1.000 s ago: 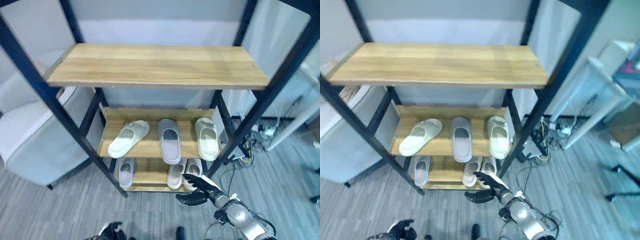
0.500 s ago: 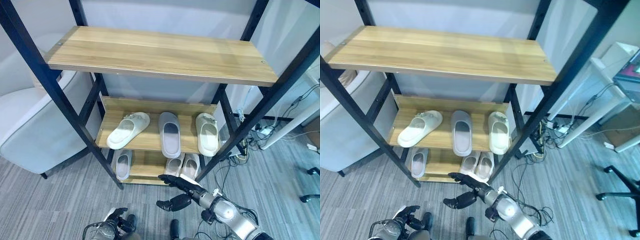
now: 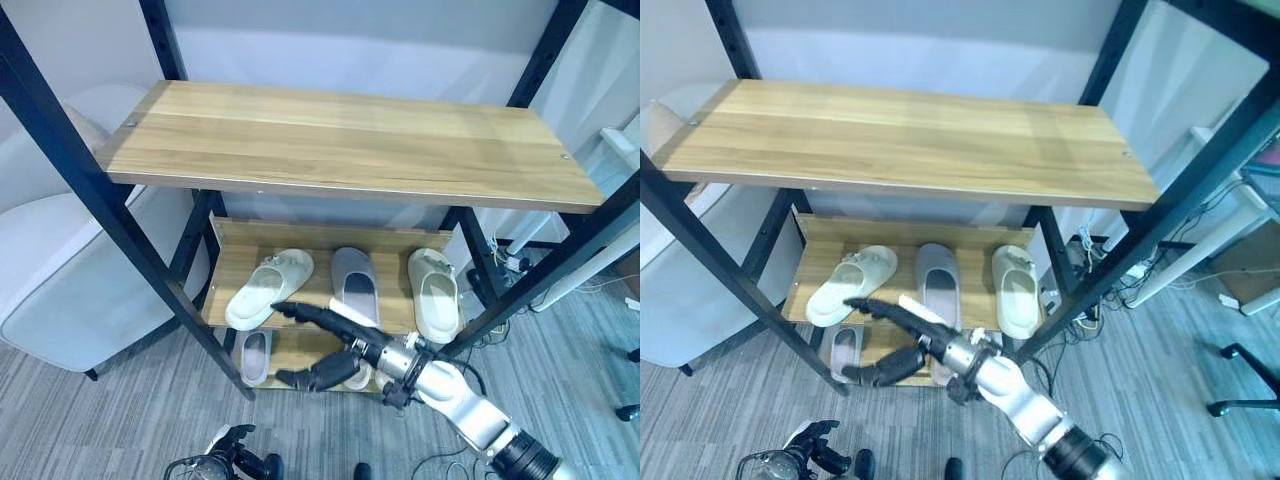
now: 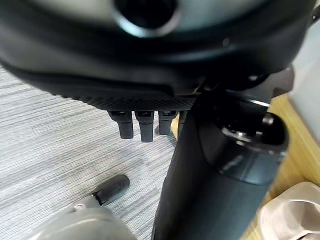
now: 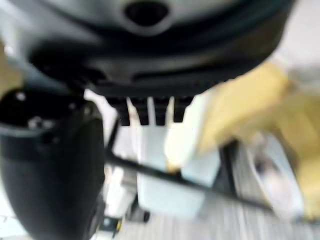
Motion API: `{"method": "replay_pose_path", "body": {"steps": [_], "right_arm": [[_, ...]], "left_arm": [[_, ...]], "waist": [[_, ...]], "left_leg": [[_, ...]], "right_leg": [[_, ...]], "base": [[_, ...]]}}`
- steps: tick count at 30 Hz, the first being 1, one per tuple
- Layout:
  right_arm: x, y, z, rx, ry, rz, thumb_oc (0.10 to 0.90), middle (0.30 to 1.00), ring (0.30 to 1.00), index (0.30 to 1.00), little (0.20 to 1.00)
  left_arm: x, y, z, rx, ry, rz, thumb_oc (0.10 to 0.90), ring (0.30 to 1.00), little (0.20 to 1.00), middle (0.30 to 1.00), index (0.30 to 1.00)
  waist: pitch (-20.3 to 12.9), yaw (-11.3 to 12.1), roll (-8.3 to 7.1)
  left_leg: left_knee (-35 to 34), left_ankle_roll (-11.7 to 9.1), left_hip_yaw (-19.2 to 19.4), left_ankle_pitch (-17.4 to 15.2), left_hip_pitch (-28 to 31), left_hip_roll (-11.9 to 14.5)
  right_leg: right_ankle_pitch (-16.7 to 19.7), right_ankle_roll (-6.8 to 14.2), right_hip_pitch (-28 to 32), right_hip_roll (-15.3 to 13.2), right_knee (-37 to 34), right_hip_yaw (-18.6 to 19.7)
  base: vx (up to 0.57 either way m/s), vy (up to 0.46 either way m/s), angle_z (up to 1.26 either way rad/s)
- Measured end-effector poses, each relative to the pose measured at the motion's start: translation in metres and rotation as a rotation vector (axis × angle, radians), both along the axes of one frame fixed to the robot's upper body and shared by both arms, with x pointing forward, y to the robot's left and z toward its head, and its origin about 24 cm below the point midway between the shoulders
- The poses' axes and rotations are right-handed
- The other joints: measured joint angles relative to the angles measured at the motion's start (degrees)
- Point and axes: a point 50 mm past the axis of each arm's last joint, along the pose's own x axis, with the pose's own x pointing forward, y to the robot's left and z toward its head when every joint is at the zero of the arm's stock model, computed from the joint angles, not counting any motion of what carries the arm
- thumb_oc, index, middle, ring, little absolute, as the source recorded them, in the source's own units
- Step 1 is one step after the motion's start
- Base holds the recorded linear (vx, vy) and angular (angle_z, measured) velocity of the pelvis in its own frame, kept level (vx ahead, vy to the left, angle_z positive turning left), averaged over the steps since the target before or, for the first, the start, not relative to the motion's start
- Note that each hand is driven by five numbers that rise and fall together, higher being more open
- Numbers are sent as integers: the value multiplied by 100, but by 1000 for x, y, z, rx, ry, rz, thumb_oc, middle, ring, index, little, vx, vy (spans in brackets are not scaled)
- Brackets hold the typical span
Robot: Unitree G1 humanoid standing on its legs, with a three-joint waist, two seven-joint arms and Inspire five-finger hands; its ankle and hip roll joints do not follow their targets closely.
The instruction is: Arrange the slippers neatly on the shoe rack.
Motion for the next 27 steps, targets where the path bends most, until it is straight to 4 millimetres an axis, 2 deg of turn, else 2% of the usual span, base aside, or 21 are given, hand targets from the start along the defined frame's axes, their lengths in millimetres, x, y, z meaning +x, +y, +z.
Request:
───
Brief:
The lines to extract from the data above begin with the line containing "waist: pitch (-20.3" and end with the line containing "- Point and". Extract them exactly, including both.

Your solution:
  waist: pitch (-20.3 to 12.9), yaw (-11.3 to 12.1), roll (-8.3 to 7.1)
  left_leg: left_knee (-35 to 34), left_ankle_roll (-11.7 to 9.1), left_hip_yaw (-19.2 to 19.4), left_ankle_pitch (-17.4 to 15.2), left_hip_pitch (-28 to 31), left_hip_roll (-11.9 to 14.5)
  right_leg: right_ankle_pitch (-16.7 to 19.7), right_ankle_roll (-6.8 to 14.2), right_hip_pitch (-28 to 32), right_hip_roll (-15.3 to 13.2), right_knee (-37 to 34), right_hip_yaw (-18.6 to 19.7)
  base: vx (up to 0.57 either way m/s), vy (up to 0.46 either way m/s), angle_z (up to 1.26 either way rad/s)
- Measured end-effector poses, each relative to the pose measured at the motion's start: translation in metres and rotation as a rotation vector (axis × angle, radians), both along the axes of one frame fixed to the robot's upper body and shared by both arms, with x pointing forward, y to the robot's left and z toward its head, and its origin about 24 cm below the point midway between the shoulders
- The poses' axes and rotations are right-handed
- The other joints: measured joint angles relative to the angles measured at the motion's start (degrees)
- Point and axes: a point 50 mm past the axis of each arm's last joint, along the pose's own x axis, with the pose's own x pointing forward, y to the robot's left and z toward its head when every joint is at the zero of the arm's stock model, computed from the joint angles, not counting any motion of what carries the arm

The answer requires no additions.